Сердясь на неё за что-то, я долго стоял перед нею, не зная, что сказать, потом спросил:
— Ты — сумасшедшая, что ли?
— Отстань, — не сразу отозвалась она.
— Слышал я твои речи к нему…
— Ну — так что? Тебе какое дело? Брат мне ты али кто?

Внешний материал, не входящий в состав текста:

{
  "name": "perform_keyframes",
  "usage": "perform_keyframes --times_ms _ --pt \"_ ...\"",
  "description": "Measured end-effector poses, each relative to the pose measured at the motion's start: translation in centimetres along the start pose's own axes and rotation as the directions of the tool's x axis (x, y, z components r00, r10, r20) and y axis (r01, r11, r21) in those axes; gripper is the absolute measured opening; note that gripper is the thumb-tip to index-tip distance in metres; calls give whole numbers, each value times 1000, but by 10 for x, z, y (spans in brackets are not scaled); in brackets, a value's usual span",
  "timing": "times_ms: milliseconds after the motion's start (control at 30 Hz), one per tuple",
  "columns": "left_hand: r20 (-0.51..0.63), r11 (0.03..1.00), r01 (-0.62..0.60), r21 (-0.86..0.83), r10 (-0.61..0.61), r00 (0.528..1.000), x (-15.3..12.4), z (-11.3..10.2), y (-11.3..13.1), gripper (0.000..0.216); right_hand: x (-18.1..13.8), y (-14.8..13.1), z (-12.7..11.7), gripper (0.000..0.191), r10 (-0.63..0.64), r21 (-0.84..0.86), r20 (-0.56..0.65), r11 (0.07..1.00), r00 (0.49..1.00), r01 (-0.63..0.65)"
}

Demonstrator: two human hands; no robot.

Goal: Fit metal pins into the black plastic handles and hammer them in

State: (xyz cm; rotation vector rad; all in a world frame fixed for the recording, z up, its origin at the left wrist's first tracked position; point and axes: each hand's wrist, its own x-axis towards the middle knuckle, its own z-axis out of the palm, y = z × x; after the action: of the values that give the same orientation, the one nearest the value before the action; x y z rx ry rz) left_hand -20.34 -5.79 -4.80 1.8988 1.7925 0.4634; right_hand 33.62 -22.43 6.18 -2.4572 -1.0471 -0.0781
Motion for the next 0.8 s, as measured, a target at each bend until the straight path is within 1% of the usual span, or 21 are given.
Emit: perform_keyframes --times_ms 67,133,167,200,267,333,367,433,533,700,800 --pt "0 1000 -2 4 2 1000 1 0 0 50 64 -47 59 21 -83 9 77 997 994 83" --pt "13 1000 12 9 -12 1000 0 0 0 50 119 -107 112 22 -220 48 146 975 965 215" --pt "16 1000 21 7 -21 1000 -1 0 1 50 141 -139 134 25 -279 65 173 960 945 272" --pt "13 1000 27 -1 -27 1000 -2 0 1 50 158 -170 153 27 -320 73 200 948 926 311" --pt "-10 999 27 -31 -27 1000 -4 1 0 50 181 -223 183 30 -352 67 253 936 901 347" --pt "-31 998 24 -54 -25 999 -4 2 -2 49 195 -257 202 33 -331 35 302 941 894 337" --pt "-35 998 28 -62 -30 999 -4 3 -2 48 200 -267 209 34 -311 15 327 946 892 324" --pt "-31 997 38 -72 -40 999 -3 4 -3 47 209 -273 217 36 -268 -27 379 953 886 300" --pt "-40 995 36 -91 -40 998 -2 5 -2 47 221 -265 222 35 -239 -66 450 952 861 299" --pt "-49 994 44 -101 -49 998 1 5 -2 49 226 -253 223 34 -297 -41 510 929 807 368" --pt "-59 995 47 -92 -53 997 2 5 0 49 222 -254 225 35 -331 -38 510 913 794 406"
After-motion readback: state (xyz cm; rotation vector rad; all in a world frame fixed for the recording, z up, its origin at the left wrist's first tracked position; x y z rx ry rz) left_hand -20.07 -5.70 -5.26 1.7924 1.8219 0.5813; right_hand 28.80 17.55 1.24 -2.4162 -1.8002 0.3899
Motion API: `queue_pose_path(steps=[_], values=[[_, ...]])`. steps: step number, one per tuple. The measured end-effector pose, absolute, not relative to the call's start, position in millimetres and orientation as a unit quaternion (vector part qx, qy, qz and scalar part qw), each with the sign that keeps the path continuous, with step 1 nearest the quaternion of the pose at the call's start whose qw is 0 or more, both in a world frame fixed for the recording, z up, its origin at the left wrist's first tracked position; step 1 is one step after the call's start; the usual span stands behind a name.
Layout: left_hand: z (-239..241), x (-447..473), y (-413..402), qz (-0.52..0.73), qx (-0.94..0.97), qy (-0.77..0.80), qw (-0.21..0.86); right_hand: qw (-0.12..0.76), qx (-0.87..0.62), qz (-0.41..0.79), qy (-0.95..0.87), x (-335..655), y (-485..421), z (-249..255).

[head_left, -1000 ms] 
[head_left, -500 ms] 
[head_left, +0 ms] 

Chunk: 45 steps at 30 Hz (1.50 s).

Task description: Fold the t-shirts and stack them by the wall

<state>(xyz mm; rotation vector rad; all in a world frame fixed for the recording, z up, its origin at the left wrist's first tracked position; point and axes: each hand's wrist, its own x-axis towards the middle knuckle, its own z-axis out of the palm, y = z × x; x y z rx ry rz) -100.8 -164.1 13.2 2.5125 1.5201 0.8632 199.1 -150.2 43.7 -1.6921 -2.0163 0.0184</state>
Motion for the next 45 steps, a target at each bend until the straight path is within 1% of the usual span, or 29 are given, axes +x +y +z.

Говорила она точно сквозь сон и не сердясь. Мутные пятна стены, точно безглазые лица, наблюдали за нами, а рядом тяжко дышал вол.
Я сел рядом с женщиной.
— Эдак ты очень скоро сломишь себе голову…
Не ответила.
— Мешаю я тебе?
— Нет, ничего. Сиди, — сказала она, опустив руки и присматриваясь ко мне.
— Ты — откуда?
— Нижегородский.
— Далё-око…
— Люб тебе парень этот?
Не сразу и как бы считая слова, сказала:
— Ничего. Здоровый такой… да вот — потерянный. Глупый ещё, видно. А — жалко, хороший мужик был бы на хорошем месте.
Церковный колокол ударил дважды — она дважды перекрестилась, не прерывая речи.
— Жалко глядеть, когда молодое зря пропадает, жалко силушки, кабы можно — взяла бы всех и поставила на хорошие места.
— А себя — не жаль?
— Как — не жаль? И себя тоже…
— Что ж ты стелешься пред эдаким болваном?
— Я бы его выправила. Думаешь — нет? Не знаешь ты меня…
Она глубоко вздохнула.
— Он прибил тебя, что ли?
— Нет. Ты его не тронь уж…
— А крикнула?
Неожиданно прислонясь ко мне плечом, она тихонько созналась:
— В грудь он меня ударил… он бы одолел меня… А я не хочу, не могу я так, без сердца, словно кошка… Экие вы все какие… несуразные…
Беседа оборвалась. В дверях хаты встал кто-то и тихонько свистнул, точно собаку позвал.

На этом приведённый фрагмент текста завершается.